**THE TASK**
Your answer must be the lines of the material below, exactly as written, from its first line through the line with "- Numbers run", and no pictures.

**PROVIDED MATERIAL**
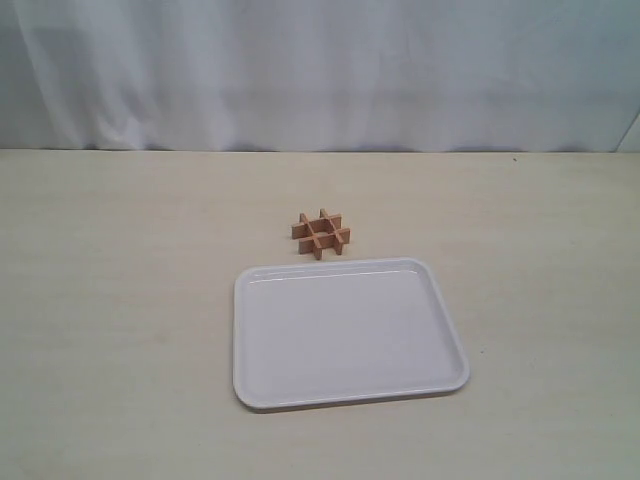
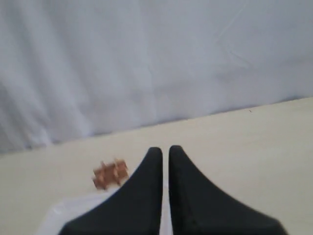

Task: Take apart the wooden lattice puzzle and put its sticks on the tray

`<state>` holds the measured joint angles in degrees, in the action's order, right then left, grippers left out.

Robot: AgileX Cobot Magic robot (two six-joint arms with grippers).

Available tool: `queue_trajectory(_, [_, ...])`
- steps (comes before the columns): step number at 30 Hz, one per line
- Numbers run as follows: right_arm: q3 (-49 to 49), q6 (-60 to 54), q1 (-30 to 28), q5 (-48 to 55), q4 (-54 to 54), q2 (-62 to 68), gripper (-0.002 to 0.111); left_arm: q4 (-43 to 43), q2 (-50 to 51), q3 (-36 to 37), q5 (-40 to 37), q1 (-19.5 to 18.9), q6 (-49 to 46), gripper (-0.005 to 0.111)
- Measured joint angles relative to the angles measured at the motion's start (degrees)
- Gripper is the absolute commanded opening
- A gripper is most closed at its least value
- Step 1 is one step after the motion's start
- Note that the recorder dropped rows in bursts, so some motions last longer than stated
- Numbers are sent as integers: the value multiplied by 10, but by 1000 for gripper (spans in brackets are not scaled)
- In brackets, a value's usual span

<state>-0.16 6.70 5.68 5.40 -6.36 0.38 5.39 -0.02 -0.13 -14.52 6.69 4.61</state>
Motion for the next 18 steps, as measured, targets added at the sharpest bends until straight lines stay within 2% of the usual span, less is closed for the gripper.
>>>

**EXERCISE OUTPUT**
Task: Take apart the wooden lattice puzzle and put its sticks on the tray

`<state>` holds the measured joint angles in degrees, in the action's order, right then left, grippers left out.

Robot: AgileX Cobot Magic robot (two six-joint arms with grippers).

Available tool: `queue_trajectory(_, [_, ...])`
- steps (comes before the columns): step number at 30 Hz, one per line
- Numbers run as follows: right_arm: q3 (-49 to 49), q6 (-60 to 54), q1 (-30 to 28), q5 (-48 to 55), q4 (-54 to 54), q2 (-62 to 68), gripper (-0.002 to 0.111); left_arm: q4 (-43 to 43), q2 (-50 to 51), q3 (-36 to 37), q5 (-40 to 37), q1 (-19.5 to 18.9), q6 (-49 to 46), gripper (-0.005 to 0.111)

No part of the exercise remains open.